- _Task objective_
Copy every line that contains the string "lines" from the entries below.

Task material Start Marker

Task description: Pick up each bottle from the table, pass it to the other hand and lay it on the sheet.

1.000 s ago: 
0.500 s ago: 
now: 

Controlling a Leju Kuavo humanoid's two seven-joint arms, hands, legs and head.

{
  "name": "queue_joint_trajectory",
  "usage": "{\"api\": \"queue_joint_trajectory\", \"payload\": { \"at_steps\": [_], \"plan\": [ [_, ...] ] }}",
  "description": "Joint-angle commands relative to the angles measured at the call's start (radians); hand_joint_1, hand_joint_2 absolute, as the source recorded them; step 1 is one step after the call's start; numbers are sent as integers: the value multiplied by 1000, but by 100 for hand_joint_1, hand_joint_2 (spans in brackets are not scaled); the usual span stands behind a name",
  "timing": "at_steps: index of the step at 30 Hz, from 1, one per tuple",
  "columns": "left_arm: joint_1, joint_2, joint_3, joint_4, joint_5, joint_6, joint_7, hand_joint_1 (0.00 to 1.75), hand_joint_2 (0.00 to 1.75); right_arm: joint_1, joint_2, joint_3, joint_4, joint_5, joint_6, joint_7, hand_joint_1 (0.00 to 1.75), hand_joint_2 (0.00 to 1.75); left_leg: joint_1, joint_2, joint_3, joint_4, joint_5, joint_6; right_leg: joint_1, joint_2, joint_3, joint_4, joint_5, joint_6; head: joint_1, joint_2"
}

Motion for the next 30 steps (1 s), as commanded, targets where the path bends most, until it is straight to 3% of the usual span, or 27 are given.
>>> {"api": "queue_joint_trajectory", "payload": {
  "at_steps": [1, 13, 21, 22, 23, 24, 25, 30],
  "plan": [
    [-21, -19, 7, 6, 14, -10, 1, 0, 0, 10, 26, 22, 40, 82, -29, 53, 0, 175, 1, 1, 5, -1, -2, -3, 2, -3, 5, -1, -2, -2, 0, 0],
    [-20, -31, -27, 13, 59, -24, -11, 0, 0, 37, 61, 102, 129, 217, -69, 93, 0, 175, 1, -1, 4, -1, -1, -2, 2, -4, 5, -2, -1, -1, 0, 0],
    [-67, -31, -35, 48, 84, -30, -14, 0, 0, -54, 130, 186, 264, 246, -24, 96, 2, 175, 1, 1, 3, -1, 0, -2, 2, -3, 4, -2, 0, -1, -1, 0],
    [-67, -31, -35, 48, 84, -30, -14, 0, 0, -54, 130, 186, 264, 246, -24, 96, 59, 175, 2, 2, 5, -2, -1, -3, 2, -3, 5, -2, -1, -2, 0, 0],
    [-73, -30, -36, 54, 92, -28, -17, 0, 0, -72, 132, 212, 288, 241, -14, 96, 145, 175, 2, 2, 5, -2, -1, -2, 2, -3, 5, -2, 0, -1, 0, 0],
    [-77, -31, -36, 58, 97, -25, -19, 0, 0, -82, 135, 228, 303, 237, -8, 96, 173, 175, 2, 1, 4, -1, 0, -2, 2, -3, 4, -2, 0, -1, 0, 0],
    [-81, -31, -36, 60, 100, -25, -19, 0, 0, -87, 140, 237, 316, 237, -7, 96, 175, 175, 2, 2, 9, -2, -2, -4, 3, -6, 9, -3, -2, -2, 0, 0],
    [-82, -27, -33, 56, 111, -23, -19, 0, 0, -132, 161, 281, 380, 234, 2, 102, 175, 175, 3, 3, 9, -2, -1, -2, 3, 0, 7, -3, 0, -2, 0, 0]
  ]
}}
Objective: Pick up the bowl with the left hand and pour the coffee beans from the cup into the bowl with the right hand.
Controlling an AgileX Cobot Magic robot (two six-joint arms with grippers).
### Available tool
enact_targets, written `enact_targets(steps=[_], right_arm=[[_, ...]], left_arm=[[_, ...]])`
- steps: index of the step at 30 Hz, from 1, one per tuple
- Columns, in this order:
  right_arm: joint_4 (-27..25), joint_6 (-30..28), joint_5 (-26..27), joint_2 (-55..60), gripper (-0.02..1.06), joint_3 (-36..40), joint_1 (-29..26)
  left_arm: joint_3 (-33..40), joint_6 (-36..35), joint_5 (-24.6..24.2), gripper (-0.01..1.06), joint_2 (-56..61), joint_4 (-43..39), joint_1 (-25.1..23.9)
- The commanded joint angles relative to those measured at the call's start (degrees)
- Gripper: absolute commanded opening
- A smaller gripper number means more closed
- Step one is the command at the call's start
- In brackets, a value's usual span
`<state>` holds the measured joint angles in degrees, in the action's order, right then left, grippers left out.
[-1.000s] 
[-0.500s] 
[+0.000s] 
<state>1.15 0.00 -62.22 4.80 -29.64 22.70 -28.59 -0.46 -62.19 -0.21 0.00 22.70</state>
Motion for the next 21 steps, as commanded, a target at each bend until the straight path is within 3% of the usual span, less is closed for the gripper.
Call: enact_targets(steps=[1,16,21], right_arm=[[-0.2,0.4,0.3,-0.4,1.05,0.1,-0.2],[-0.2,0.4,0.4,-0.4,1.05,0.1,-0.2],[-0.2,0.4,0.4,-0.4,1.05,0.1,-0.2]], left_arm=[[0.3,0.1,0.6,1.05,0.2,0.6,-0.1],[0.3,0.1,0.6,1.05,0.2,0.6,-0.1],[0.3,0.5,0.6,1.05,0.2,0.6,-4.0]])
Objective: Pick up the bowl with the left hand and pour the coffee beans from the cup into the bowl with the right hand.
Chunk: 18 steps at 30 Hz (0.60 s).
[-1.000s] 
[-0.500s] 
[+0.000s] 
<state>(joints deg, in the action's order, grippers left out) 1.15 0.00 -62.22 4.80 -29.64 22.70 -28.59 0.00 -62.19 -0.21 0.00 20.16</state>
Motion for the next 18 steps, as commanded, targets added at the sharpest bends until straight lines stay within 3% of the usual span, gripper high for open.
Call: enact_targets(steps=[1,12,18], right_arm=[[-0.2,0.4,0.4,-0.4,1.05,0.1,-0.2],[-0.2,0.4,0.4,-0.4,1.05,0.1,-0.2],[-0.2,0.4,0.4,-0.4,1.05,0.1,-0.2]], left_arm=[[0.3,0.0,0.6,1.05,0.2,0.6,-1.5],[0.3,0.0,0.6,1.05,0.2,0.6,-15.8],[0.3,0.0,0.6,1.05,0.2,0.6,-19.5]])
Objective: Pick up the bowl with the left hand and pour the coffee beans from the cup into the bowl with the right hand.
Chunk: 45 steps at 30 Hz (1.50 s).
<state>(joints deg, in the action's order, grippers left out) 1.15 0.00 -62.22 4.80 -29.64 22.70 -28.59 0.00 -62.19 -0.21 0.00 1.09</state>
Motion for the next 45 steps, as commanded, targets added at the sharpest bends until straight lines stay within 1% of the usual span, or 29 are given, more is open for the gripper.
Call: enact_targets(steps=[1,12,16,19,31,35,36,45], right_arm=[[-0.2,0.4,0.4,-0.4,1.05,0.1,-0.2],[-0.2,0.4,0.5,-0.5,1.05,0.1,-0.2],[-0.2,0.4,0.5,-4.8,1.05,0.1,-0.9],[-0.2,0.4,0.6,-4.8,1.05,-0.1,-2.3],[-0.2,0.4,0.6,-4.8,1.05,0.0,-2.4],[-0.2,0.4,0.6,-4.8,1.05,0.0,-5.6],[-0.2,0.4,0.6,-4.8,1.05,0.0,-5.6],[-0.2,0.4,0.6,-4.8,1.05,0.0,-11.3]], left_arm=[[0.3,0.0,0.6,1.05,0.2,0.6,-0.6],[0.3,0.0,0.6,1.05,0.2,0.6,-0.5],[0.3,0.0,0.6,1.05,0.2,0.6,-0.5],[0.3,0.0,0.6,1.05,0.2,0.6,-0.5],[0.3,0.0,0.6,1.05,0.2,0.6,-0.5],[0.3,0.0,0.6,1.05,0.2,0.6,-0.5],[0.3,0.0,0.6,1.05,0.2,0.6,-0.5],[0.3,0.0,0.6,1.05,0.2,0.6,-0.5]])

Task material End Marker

- _Answer for this exercise_
Motion for the next 18 steps, as commanded, targets added at the sharpest bends until straight lines stay within 3% of the usual span, gripper high for open.
Motion for the next 45 steps, as commanded, targets added at the sharpest bends until straight lines stay within 1% of the usual span, or 29 are given, more is open for the gripper.

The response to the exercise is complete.